Pada penelitian ini, Dysmico ccus spp. berperan sebagai vektor virus
penyebab penyakit layu pada tanaman nanas dan juga sebagai penginduksi gejala
layu pada tanaman nanas. Dysmicoccus spp. berperan sebagai penginduksi gejala
layu dibuktikan pada perlakuan tanaman nanas uji di rumah kaca yang diinokulasi
PMWaV, (dengan menggunakan Dysmicoccus spp. yang sebelum diinokulasi,
sudah makan akuisisi pada tanaman nanas terinfeksi PMWaV, kemudian kutu
dibunuh), tanpa diinfestasi Dysmicoccus spp. 10 ekor per tanaman nanas uji.

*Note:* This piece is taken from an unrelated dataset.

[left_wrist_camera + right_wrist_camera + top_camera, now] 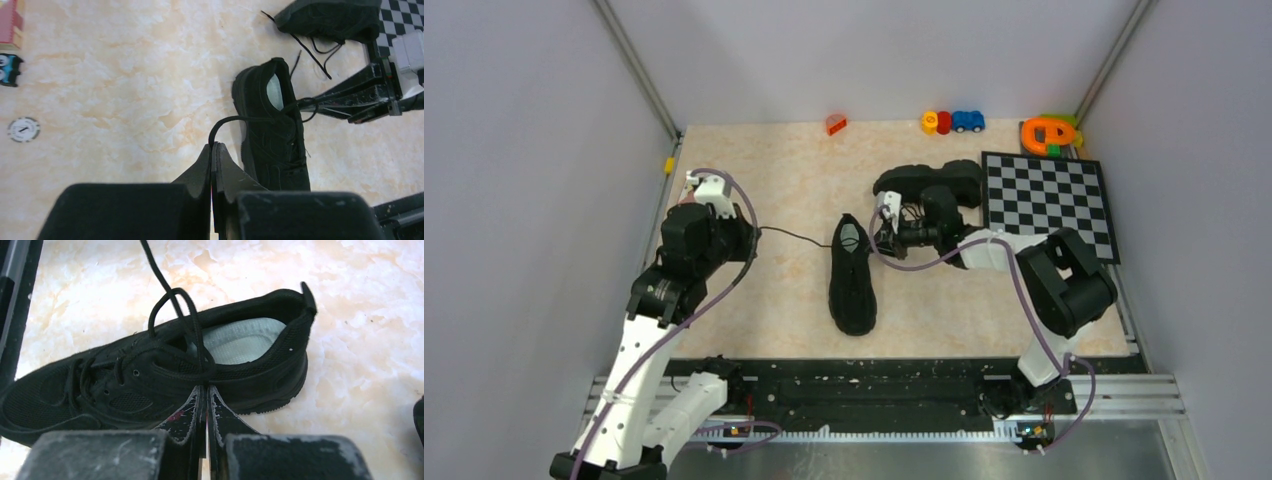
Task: Tie the shoes
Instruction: Tie the shoelace on the shoe.
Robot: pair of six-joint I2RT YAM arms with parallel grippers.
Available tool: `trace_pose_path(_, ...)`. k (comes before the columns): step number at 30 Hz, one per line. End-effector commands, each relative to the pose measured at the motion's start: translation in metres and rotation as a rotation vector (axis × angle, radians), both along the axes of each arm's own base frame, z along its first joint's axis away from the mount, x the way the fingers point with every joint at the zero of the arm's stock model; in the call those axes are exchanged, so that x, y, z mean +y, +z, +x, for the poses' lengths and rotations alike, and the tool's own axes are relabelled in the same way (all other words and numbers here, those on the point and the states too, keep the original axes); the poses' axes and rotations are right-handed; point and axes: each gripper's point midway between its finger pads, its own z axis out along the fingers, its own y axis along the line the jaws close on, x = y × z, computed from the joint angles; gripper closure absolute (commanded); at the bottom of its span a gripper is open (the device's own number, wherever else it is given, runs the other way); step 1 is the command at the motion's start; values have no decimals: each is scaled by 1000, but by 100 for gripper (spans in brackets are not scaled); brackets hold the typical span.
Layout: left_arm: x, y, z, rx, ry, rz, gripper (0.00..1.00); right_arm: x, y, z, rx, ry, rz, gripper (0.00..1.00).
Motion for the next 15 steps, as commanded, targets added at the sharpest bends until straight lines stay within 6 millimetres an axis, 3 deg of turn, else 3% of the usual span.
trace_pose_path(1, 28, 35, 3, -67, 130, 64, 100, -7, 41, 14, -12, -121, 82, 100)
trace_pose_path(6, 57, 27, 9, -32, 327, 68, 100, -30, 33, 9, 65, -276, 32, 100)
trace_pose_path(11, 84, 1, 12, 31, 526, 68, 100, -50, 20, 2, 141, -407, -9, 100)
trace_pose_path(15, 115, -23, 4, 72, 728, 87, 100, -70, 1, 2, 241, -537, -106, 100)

Hasil
yang diperoleh, semua tanaman nanas uji mengalami gejala layu karena virus
penyebab penyakit layu sudah terinduksi ke dalam jaringan tanaman nanas uji,
meskipun tidak terdapat Dysmicoccus spp. pada tanaman uji tersebut, dengan kata
lain, apabila dalam jaringan tanaman nanas terdapat virus PMWaV-2 saja,
meskipun tanpa kehadiran kutu Dysmicoccus spp., maka tanaman nanas tersebut
akan mengalami gejala layu (tabel 1).
Hal ini bertentangan dengan pernyataan Hu et al. (1996) yang menyatakan
bahwa gejala layu tidak akan muncul apabila di dalam jaringan tanaman hanya
terdapat virus atau kutu saja. Hasil pengamatan yang ditemukan bertentangan
dengan pernyataan ini tidak hanya pada percobaan di rumah kaca, tetapi juga di
lapangan, yaitu pada pengamatan di daerah Girsang Sipangan Bolon, Kabupaten
Simalungun, Sumatera Utara. Di daerah ini, di temukan tanaman nanas yang
memperlihatkan gejala layu tetapi tidak terkolonisasi kutu putih (tabel 6).

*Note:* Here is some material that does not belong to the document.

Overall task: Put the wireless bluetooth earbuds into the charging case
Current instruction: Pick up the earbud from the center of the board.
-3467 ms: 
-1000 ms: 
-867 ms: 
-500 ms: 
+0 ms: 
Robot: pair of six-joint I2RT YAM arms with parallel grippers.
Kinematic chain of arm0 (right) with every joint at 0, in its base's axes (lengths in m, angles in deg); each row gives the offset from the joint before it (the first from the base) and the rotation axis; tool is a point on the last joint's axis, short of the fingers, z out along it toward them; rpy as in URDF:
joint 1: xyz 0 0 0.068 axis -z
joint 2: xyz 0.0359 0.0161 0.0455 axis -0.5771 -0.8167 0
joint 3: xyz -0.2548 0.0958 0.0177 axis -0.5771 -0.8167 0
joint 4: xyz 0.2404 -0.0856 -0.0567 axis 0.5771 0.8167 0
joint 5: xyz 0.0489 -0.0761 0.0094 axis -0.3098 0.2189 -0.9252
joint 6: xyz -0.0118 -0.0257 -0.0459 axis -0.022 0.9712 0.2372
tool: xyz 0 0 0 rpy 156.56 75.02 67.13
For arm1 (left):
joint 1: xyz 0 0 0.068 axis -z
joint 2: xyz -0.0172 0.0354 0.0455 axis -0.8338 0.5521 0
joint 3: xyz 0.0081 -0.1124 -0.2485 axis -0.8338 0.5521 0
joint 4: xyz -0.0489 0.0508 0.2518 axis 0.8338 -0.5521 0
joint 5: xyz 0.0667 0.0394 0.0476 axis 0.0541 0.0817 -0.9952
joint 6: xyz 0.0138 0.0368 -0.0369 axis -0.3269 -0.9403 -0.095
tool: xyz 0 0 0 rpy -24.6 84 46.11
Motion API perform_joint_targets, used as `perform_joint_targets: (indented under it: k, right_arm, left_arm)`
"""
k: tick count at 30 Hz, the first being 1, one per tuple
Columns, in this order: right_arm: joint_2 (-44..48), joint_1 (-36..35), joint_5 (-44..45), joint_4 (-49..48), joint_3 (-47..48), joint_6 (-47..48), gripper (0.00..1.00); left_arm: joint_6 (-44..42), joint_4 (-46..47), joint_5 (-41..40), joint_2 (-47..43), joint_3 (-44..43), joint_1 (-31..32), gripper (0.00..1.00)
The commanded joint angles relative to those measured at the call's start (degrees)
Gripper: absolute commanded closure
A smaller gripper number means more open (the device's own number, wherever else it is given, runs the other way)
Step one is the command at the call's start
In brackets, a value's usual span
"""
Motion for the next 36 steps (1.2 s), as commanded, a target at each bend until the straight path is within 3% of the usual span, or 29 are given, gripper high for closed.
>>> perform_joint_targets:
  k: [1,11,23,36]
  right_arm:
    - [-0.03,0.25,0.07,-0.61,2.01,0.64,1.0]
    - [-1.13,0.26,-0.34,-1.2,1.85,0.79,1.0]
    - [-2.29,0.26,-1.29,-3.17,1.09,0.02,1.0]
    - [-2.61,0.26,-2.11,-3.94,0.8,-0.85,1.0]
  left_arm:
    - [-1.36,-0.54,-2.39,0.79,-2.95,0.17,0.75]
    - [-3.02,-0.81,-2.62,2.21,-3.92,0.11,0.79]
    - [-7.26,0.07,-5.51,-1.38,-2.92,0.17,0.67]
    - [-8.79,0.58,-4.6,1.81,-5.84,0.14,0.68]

Dysmicoccus spp. selain berperan sebagai vektor virus dan penginduksi
gejala layu, juga berperan dalam menyebabkan tanaman tidak normal. Hal ini
dapat dilihat pada tanaman nanas uji di rumah kaca dengan perlakuan infestasi
Dysmicoccus spp. (kutu putih tidak mengandung PMWaV) dan tanpa inokulasi
PMWaV. Hasil yang diperoleh, daun tanaman nanas uji menjadi berwarna hijau
pucat dan hijau tidak merata (gambar 3).